Data records
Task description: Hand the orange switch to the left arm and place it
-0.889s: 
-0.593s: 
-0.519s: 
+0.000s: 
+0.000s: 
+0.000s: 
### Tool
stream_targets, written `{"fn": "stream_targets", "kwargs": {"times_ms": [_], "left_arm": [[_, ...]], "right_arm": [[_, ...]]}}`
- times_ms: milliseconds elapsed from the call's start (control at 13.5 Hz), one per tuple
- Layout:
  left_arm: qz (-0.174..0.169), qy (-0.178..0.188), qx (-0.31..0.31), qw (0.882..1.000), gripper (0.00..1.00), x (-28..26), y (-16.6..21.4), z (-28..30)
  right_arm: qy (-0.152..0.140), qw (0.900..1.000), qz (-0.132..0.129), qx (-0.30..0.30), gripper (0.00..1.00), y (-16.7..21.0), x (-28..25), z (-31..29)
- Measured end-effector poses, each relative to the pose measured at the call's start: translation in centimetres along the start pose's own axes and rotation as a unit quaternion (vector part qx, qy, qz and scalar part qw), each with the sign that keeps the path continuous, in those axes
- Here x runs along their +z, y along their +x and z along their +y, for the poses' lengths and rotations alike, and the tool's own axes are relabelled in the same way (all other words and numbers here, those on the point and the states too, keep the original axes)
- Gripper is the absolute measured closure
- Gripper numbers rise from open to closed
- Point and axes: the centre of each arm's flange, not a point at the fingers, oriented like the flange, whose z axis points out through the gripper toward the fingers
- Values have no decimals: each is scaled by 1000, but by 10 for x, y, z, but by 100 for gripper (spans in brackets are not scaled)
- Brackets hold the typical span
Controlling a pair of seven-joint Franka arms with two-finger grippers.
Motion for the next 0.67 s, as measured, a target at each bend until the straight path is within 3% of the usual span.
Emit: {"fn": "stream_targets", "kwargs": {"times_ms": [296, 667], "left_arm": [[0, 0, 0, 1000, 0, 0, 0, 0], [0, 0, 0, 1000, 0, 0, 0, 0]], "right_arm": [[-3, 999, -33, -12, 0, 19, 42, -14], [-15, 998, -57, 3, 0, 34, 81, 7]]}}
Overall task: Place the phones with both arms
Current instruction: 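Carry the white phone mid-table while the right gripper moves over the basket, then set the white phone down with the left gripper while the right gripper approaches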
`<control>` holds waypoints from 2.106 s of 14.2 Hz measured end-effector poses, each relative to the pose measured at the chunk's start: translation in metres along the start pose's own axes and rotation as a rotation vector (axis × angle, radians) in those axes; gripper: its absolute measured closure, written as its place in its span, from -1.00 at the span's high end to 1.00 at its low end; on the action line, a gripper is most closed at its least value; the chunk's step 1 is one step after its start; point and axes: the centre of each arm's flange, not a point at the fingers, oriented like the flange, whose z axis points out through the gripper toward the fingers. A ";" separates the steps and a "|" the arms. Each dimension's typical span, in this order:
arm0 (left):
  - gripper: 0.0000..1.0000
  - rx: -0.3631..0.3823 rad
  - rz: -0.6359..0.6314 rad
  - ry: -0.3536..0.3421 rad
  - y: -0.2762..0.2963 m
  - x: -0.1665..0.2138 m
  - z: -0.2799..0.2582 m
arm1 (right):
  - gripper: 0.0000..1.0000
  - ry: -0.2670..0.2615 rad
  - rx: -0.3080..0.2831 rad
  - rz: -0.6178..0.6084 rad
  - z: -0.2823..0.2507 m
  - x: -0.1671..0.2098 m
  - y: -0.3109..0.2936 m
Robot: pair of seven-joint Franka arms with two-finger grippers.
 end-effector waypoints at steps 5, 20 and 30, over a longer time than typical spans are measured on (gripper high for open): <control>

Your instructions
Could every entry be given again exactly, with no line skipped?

Answer space
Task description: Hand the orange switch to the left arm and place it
-0.889s: 
-0.593s: 
-0.519s: 
+0.000s: 
+0.000s: 
+0.000s: 
### Tool
stream_targets, written `{"fn": "stream_targets", "kwargs": {"times_ms": [_], "left_arm": [[_, ...]], "right_arm": [[_, ...]]}}`
- times_ms: milliseconds elapsed from the call's start (control at 13.5 Hz), one per tuple
- Layout:
  left_arm: qz (-0.174..0.169), qy (-0.178..0.188), qx (-0.31..0.31), qw (0.882..1.000), gripper (0.00..1.00), x (-28..26), y (-16.6..21.4), z (-28..30)
  right_arm: qy (-0.152..0.140), qw (0.900..1.000), qz (-0.132..0.129), qx (-0.30..0.30), gripper (0.00..1.00), y (-16.7..21.0), x (-28..25), z (-31..29)
- Measured end-effector poses, each relative to the pose measured at the call's start: translation in centimetres along the start pose's own axes and rotation as a unit quaternion (vector part qx, qy, qz and scalar part qw), each with the sign that keeps the path continuous, in those axes
- Here x runs along their +z, y along their +x and z along their +y, for the poses' lengths and rotations alike, and the tool's own axes are relabelled in the same way (all other words and numbers here, those on the point and the states too, keep the original axes)
- Gripper is the absolute measured closure
- Gripper numbers rise from open to closed
- Point and axes: the centre of each arm's flange, not a point at the fingers, oriented like the flange, whose z axis points out through the gripper toward the fingers
- Values have no decimals: each is scaled by 1000, but by 10 for x, y, z, but by 100 for gripper (spans in brackets are not scaled)
- Brackets hold the typical span
Controlling a pair of seven-joint Franka arms with two-finger grippers.
Motion for the next 0.67 s, as measured, a target at each bend until the straight path is within 3% of the usual span.
Emit: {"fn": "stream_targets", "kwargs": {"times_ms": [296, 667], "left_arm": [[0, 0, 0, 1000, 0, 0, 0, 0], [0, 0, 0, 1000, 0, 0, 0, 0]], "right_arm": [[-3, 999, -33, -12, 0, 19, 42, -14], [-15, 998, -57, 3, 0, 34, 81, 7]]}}
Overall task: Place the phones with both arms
Current instruction: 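Carry the white phone mid-table while the right gripper moves over the basket, then set the white phone down with the left gripper while the right gripper approaches
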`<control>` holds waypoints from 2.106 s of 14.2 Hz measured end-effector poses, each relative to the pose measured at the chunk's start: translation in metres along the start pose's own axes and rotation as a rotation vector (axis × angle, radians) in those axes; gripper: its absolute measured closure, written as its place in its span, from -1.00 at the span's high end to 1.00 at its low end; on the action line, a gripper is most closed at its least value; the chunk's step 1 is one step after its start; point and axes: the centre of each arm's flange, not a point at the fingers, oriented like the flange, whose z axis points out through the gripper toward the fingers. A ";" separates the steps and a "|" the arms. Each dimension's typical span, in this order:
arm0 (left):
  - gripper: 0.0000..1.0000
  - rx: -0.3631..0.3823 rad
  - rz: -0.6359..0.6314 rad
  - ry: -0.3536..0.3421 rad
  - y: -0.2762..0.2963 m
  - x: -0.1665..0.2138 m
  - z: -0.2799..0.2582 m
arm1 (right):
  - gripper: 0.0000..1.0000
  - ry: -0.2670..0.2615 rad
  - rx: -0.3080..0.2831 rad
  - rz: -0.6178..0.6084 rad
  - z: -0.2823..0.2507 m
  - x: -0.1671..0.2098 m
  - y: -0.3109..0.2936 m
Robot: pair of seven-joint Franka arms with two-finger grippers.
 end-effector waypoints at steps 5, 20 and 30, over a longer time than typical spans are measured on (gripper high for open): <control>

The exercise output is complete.